Cerquita de la catedral de San Patricio se encuentra el castillo de Dublín. Un castillo enorme con un patio interior muy bonito. Este lugar fue utilizado como lugar de asentamiento de los vikingos, fortaleza militar, residencia real, sede del Tribunal de Justicia Irlandés, y sede de la Administración Inglesa en Irlanda. En la actualidad se utiliza para hacer celebraciones estatales.

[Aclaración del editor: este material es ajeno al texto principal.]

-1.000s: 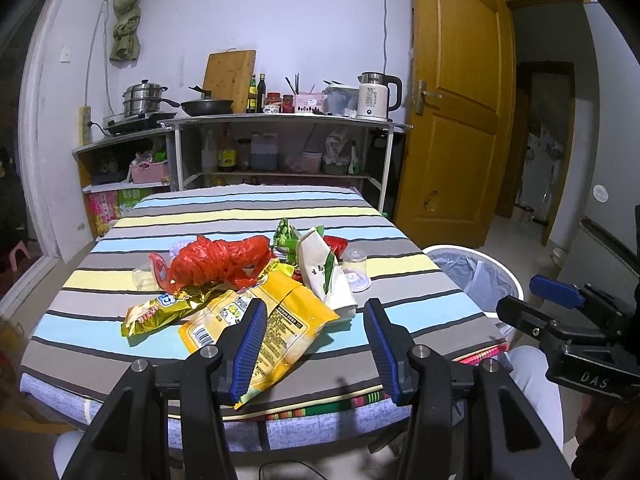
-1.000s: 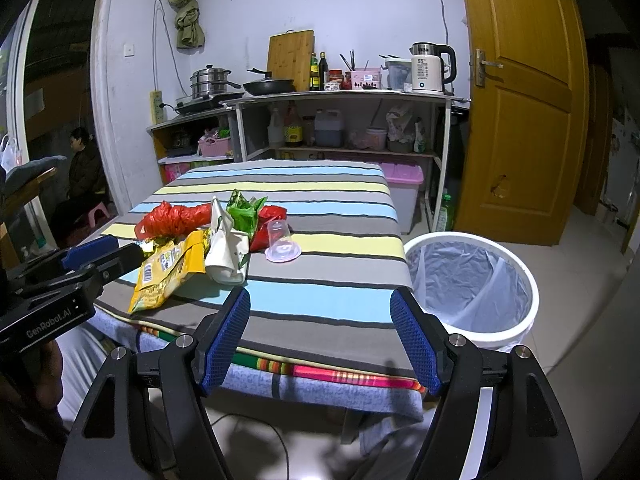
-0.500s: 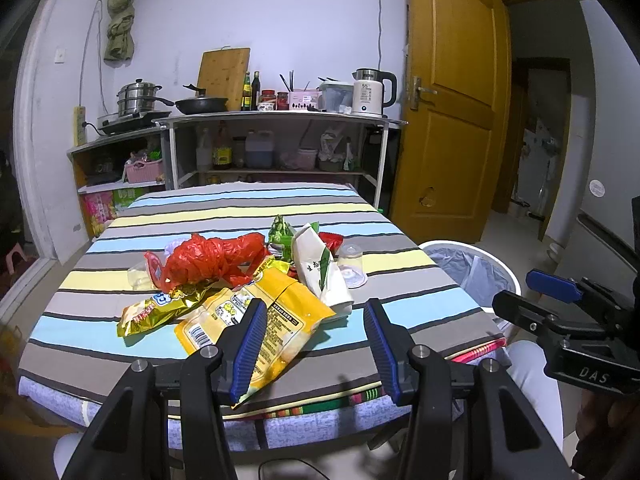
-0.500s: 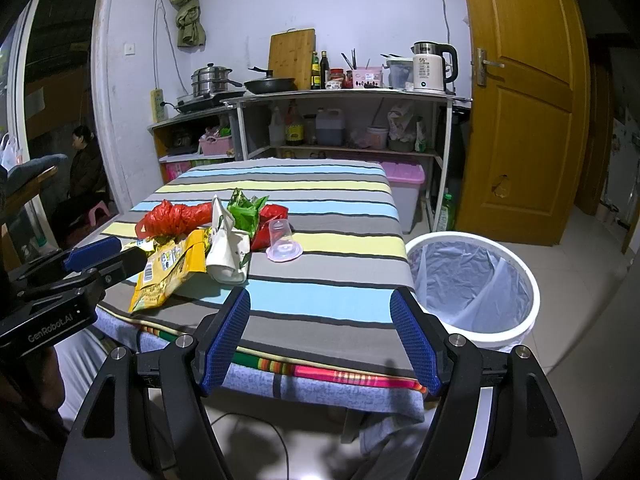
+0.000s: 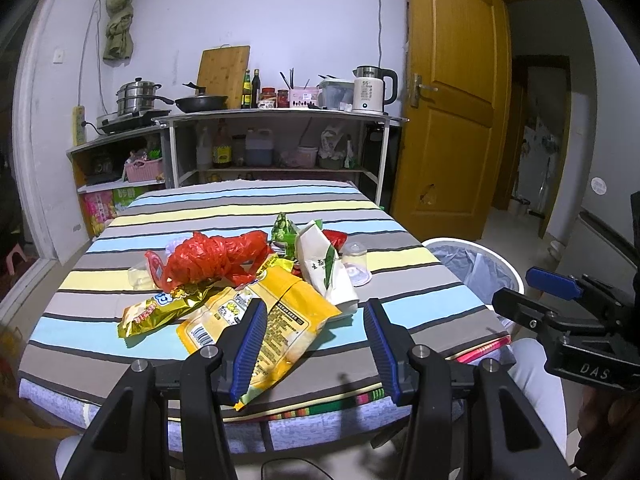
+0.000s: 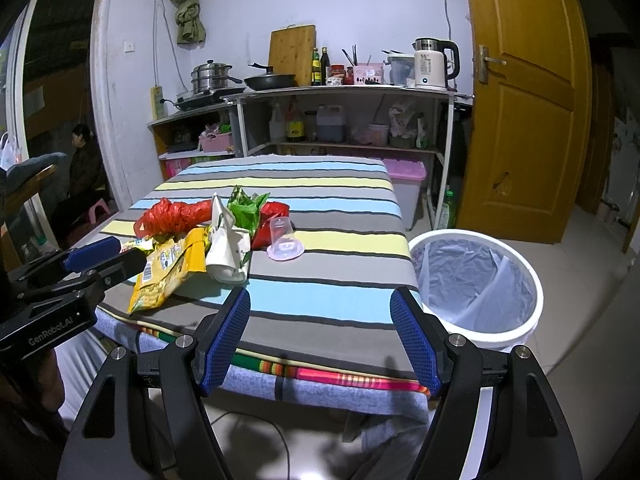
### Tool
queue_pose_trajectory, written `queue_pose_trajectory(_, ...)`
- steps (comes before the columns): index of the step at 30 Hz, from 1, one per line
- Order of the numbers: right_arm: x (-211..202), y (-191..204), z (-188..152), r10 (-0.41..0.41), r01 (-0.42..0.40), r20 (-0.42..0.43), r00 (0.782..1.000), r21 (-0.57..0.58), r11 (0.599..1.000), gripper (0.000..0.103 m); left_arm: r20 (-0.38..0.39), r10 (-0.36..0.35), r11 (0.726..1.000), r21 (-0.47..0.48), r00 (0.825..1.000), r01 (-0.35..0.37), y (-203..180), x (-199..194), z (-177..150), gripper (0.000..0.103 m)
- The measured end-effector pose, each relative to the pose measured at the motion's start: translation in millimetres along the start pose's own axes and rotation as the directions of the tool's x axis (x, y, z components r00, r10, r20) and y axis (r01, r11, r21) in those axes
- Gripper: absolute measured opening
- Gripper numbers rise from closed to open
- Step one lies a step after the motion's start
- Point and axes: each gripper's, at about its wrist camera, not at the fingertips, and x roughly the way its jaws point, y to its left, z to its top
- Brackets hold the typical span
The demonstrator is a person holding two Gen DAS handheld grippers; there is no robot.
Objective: Collect trash
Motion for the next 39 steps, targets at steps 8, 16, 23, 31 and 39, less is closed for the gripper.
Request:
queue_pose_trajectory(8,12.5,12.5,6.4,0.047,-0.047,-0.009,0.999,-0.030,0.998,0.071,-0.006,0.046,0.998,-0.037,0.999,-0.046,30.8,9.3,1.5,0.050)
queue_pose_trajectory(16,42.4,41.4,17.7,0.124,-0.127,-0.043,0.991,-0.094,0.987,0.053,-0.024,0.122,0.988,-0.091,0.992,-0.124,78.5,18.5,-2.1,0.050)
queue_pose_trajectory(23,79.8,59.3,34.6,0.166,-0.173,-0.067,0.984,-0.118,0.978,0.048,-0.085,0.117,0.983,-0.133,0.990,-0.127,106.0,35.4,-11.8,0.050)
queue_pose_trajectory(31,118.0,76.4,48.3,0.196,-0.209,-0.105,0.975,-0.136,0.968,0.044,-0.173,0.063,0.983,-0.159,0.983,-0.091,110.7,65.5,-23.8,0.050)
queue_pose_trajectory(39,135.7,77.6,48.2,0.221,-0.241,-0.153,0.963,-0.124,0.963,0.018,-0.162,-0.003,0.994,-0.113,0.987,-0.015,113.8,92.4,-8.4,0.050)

Después de visitar el castillo nos fuimos hacia la zona de Temple Bar, que aunque no vayas a tomar nada, la zona bien merece una visita. Nosotros sí que nos tomamos una cervezota para entrar en calor antes de seguir con nuestra visita.

El siguiente punto al que nos dirigimos fue a O’ Connell Street y su “the Spire”, donde ya habíamos estado el primer día. Lo bueno es que el primer día lo vimos de noche y este día lo vimos de día. Muy bonito.

Desde aquí cogimos un taxi y fuimos a la zona del Grand Canal Square, una zona muy bonita sobre todo por la noche por la iluminación del lugar. Mmuy cerquita del Grand Canal están las oficinas de Google en Dublin y las oficinas de algunas empresas importantes como Facebook y Airbnb. 

Para terminar nuestra visita por la capital irlandesa, como no habíamos comido y eran las 17 de la tarde fuimos a cenar a un lugar precioso. Se llama William Searson y tocan música en directo. La comida estaba bastante buena y es una pasada estar escuchando música en directo mientras comes. Nosotros aconsejamos este lugar. Si estáis por la zona del grand canal queda muy cerquita.

Al día siguiente cogíamos el vuelo muy muy temprano, así que nos fuimos a dormir y así terminó nuestra escapa por Dublin e Irlanda del Norte, un viaje que no preparamos mucho y que nos encantó.